ABOUT THIS EXERCISE: Write out again each line of the material below, unchanged, from the first one to the line that holds "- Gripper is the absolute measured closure".
|---|
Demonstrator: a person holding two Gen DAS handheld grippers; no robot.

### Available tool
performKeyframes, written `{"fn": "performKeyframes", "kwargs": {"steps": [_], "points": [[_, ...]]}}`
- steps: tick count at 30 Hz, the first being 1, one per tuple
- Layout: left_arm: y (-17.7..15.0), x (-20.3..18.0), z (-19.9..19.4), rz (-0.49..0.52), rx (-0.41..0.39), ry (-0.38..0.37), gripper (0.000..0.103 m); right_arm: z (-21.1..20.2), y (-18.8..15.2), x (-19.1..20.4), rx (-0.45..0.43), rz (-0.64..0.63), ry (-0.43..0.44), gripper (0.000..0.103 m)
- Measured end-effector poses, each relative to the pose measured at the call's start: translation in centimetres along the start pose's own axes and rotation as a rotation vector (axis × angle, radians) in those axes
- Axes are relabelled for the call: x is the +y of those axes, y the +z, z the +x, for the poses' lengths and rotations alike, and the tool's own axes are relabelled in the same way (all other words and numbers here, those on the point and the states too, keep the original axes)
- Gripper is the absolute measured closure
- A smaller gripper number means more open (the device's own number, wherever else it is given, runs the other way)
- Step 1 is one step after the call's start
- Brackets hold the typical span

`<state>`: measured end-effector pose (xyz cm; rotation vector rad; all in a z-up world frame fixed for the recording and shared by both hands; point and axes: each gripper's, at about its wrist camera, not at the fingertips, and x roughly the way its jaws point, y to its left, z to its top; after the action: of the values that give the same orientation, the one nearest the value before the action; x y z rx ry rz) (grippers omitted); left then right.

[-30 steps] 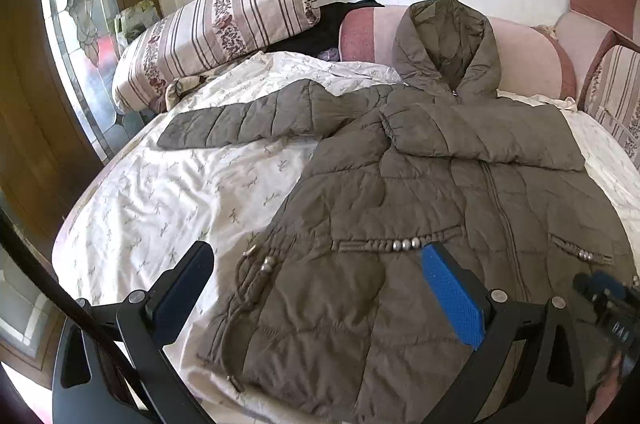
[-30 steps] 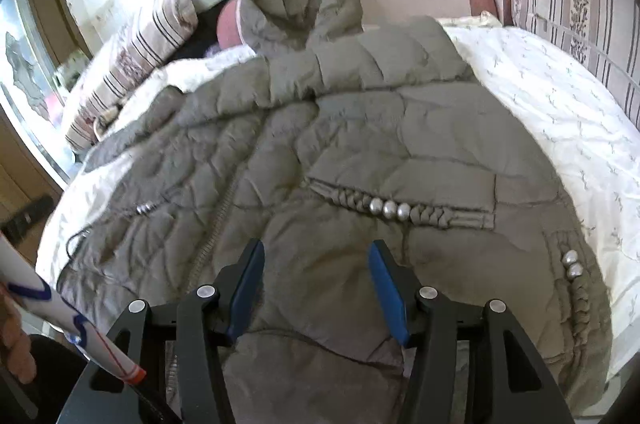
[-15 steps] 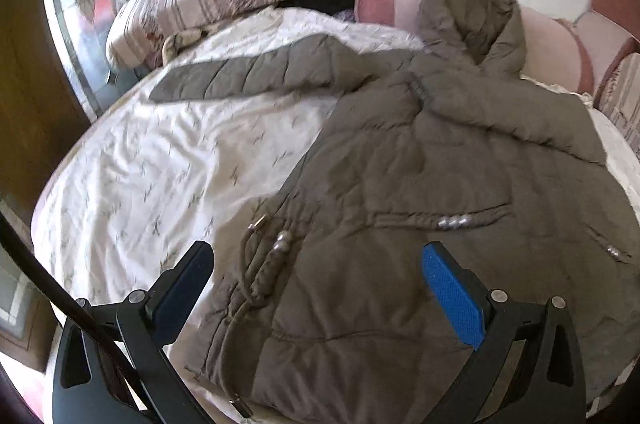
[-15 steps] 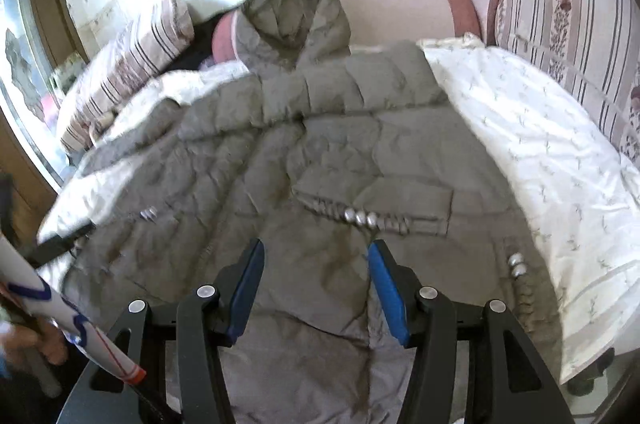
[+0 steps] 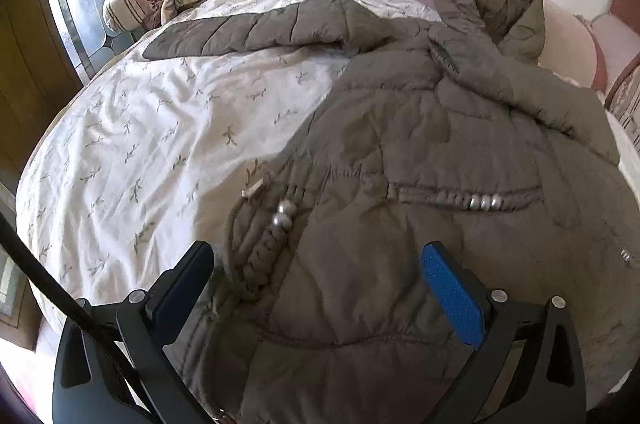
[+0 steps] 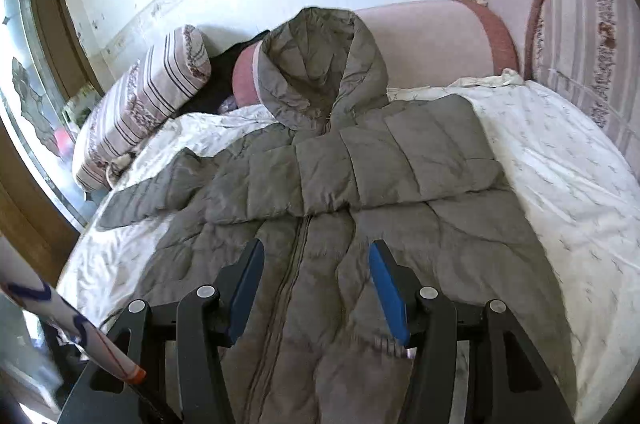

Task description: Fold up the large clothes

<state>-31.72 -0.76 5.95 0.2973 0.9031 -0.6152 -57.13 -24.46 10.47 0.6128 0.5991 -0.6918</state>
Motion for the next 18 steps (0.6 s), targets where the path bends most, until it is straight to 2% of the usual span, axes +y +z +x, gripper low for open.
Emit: {"fn": "performKeyframes", "kwargs": {"steps": [3,6,9,13,18], "points": [[2.2,1.1,-0.6,-0.053,-0.003,-0.016,0.000,4.2,-1.6,-2.1,0.067,0.011,-0.041,0.044],[5.2,2.7,-0.8,-0.098,-0.017,-0.002,0.000,7.2,-2.2,-3.8,0.209,0.110,-0.044,0.044],[9.1,5.6,0.1,-0.181,-0.017,0.005,0.000,7.4,-1.7,-4.0,0.203,0.122,-0.010,0.044],[14.2,11.1,3.2,-0.343,0.028,-0.005,0.000,7.7,-1.5,-3.9,0.202,0.117,0.017,0.044],[18.2,18.6,7.6,-0.534,0.054,0.041,0.000,8.5,-1.4,-4.1,0.232,0.121,0.034,0.044]]}}
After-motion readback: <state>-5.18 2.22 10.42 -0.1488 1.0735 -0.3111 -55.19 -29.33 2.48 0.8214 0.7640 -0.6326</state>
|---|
ANSWER:
Demonstrator: a person holding two Gen DAS handheld grippers; no robot.

### Available tool
performKeyframes, written `{"fn": "performKeyframes", "kwargs": {"steps": [_], "points": [[_, ...]]}}`
- steps: tick count at 30 Hz, the first being 1, one per tuple
- Layout: left_arm: y (-17.7..15.0), x (-20.3..18.0), z (-19.9..19.4), rz (-0.49..0.52), rx (-0.41..0.39), ry (-0.38..0.37), gripper (0.000..0.103 m); right_arm: z (-21.1..20.2), y (-18.8..15.2), x (-19.1..20.4), rx (-0.45..0.43), rz (-0.64..0.63), ry (-0.43..0.44), gripper (0.000..0.103 m)
- Measured end-effector poses, each relative to the pose measured at the call's start: translation in centimetres along the start pose's own axes and rotation as a rotation vector (axis × angle, radians) in those axes
- Axes are relabelled for the call: x is the +y of those axes, y the +z, z the +x, for the poses' lengths and rotations alike, and the tool's own axes are relabelled in the same way (all other words and numbers here, those on the point and the states too, keep the original axes)
- Gripper is the absolute measured closure

What came before is the finished answer.